Stocks rose to record highs Friday after the Labor Department reported the job market’s worst monthly showing since January—a worrying sign for the broader economy and the 8 million Americans still unemployed, but a strong indication the Federal Reserve could prolong the monetary stimulus measures that have lifted stocks to new highs during the pandemic.
The tech-heavy Nasdaq registered its highest close ever, climbing 0.2% to 15,363 points thanks in part to surging stocks of vaccine-maker Moderna (up 5%), software company Workday (up 2.4%) and payments giant PayPal (up 1.3%).
Buoyed by gains in tech stocks like Etsy, ServiceNow and chipmaker Nvidia, the S&P 500 closed virtually flat near a record high from Thursday, ending the day at 4,535 points.
Many experts attributed the gains to a disappointing unemployment report Friday morning showing the economy gained only 235,000 jobs in August, significantly lower than the nearly 750,000 additions economists expected.

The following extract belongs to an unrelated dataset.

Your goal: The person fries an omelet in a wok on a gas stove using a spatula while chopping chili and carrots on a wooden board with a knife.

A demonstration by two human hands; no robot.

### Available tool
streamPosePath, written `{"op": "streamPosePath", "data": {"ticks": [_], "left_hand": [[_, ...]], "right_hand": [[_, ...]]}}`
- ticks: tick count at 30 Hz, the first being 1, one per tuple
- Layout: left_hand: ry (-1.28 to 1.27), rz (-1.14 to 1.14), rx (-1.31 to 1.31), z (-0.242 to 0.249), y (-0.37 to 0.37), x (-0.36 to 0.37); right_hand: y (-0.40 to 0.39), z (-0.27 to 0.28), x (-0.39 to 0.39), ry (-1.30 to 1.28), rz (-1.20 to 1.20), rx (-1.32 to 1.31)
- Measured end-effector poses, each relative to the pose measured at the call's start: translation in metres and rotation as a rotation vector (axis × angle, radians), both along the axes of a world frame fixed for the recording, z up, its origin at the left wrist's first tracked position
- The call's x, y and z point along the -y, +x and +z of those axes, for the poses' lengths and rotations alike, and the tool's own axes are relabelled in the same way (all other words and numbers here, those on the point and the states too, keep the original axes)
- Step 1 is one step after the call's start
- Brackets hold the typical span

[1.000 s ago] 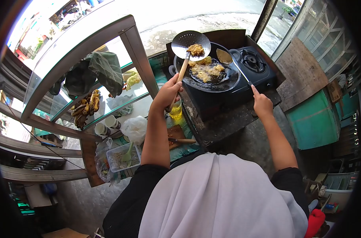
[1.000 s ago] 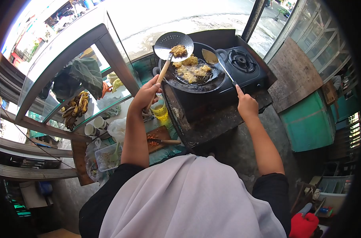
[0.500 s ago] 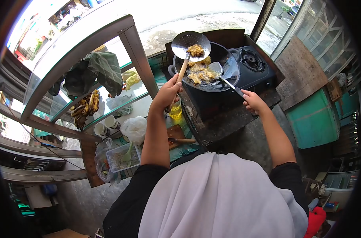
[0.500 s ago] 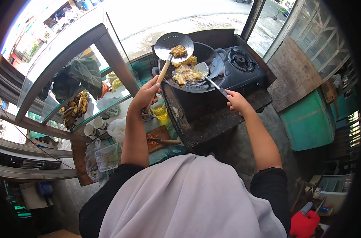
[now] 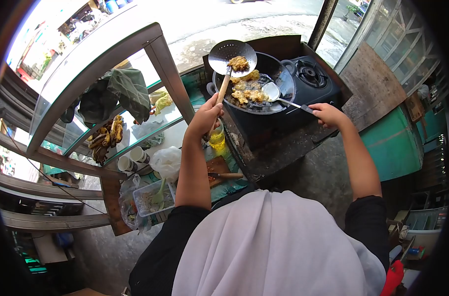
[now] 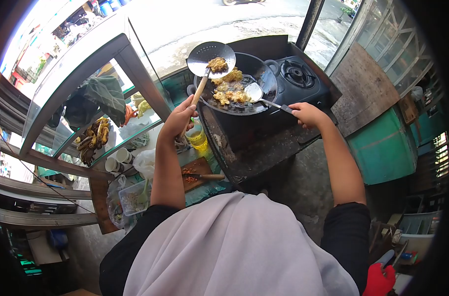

In an email, Jay Pestrichelli, the CEO of West Palm Beach investment firm Zega Financial said it should put less pressure on the Fed to reduce, or taper, its monthly bond purchases of $120 billion, which started last year to help boost the market during the pandemic.
Still, Pestrichelli said the report’s significant slowdown in hiring marked a “worrisome” sign for the U.S. economy in light of rising inflation—a combination that sparked a decade of lackluster stock returns in the 1970s.
“The stock market loves stimulus, and any indication that the Fed will remain fully accommodative is good news for investors,” Pestrichelli says, adding: “Cash is not attractive given rising inflation, and the lack of investment alternatives has also helped the stock market climb the wall of worry this year.”
What To Watch For
Though many people believed the Fed would announce plans to ease monetary stimulus at its committee meeting on September 22, Chris Zaccarelli, chief investment officer for Independent Advisor Alliance, says the “surprisingly low jobs number” means the Fed will “need to wait to see further improvement in the job market” before announcing any plans to ease monetary stimulus. He believes it’s now more likely the central bank will wait until November for the announcement.
The S&P has rallied more than 100% since its pandemic low on March 23, 2020—the day Fed Chair Jerome Powell lifted markets by pledging to use the central bank’s “full range of tools to support the U.S. economy” until “substantial further progress” is made toward a full market recovery. Concerns the central bank will change its policy have rattled markets several times this year, including just two weeks ago, when stocks posted their worst week in two months after the Fed signaled it may ease support this year. “If and when the Fed does finally utter the T-word (taper), we would expect the market to take a step back,” Wells Fargo wrote in a Tuesday note to clients.